Antes do curso, Nathália não calibrava os pneus ; deixava por conta do frentista do posto. Fazer a troca do pneu, então, era algo do outro mundo. A situação não lhe agradava. "Eu não quero ser dependente dos outros. Não que eu vá consertar as coisas, mas preciso, pelo menos, saber reconhecer o problema", desabafa. Porém não é fácil, ela sabe. "São muitos detalhes, muitas peças, o problema pode estar em qualquer lugar", lamenta.
Qual é o melhor carro?
Essa foi uma das perguntas recorrentes no curso do Detran. O professor Wellington Rolim tem uma boa resposta: é aquele zero quilômetro e que atenda o orçamento de cada pessoa. Isso porque, para ele, não existem carros ruins, mas donos desleixados, que não dão a manutenção devida. Se não for possível ter um veículo novo, escolha o usado a dedo (veja quadro).

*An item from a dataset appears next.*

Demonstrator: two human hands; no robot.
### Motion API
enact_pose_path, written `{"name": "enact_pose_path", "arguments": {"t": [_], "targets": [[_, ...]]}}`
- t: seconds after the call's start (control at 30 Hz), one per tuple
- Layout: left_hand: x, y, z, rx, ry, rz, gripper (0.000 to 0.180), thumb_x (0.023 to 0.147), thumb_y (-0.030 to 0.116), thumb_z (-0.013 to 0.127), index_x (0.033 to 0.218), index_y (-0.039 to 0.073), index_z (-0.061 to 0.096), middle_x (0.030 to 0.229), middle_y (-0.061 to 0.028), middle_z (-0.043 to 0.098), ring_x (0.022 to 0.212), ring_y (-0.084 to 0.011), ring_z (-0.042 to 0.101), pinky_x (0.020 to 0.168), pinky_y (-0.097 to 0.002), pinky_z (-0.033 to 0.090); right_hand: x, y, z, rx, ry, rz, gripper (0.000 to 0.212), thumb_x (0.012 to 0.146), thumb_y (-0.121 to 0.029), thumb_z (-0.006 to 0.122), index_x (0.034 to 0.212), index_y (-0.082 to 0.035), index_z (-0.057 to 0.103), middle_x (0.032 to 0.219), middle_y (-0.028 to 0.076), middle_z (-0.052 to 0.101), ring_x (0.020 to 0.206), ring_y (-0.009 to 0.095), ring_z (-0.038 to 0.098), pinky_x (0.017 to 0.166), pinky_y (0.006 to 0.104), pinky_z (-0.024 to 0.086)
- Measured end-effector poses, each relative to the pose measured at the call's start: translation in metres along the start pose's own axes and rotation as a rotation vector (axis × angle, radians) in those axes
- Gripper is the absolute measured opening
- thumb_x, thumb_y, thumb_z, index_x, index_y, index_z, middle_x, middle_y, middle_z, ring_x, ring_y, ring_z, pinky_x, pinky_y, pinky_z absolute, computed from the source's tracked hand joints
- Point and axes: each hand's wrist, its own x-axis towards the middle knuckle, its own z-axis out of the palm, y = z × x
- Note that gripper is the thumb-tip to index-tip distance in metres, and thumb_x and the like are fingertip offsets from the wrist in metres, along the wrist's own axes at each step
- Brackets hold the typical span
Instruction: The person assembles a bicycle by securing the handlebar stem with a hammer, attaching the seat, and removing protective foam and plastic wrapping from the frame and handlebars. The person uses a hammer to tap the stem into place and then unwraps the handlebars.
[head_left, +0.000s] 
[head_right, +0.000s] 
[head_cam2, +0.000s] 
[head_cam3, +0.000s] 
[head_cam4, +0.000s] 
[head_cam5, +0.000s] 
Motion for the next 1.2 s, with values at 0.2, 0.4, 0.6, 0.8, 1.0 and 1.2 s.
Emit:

Para avaliar um veículo usado
Cheque os pneus e a quilometragem do veículo.
O motor não precisa estar limpo. Tudo que se pode fazer nele é uma higienização, e não uma lavagem. "Se o motor estiver muito limpinho, desconfie. O proprietário pode estar querendo te ganhar pelos olhos", afirma o professor Wellington Rolim.
Pergunte sobre os hábitos do proprietário anterior.
Peça para mostrar a um mecânico. "Se tiver algo errado com o carro, o proprietário vai desconversar", Wellington indica.
Manutenção preventiva
Calibre os pneus periodicamente.
Quando trocar o óleo, substitua também o filtro de óleo. "Muita gente fica naquela de trocar o filtro vez sim, vez não. Quando você toma banho, troca a roupa íntima vez sim, vez não?", brinca Wellington Rolim.
Não use chaveiro pesado com a chave do carro.
A melhor coisa para um carro é rodar. Isso evita que líquidos oxidem dentro dele e permite que o ar ambiente circule pelo motor.
Cheque o óleo pela manhã, quando o carro ainda não foi acionado.
Use somente o óleo especificado pelo manual do carro.
Verifique sempre o nível de água do radiador. Se o nível baixar rapidamente, pode ser falta de aditivos.
Se seu carro é flex, reveze entre os combustíveis para que a central eletrônica não perca a configuração necessária para cada um deles. O álcool deixa o carro mais potente e polui menos.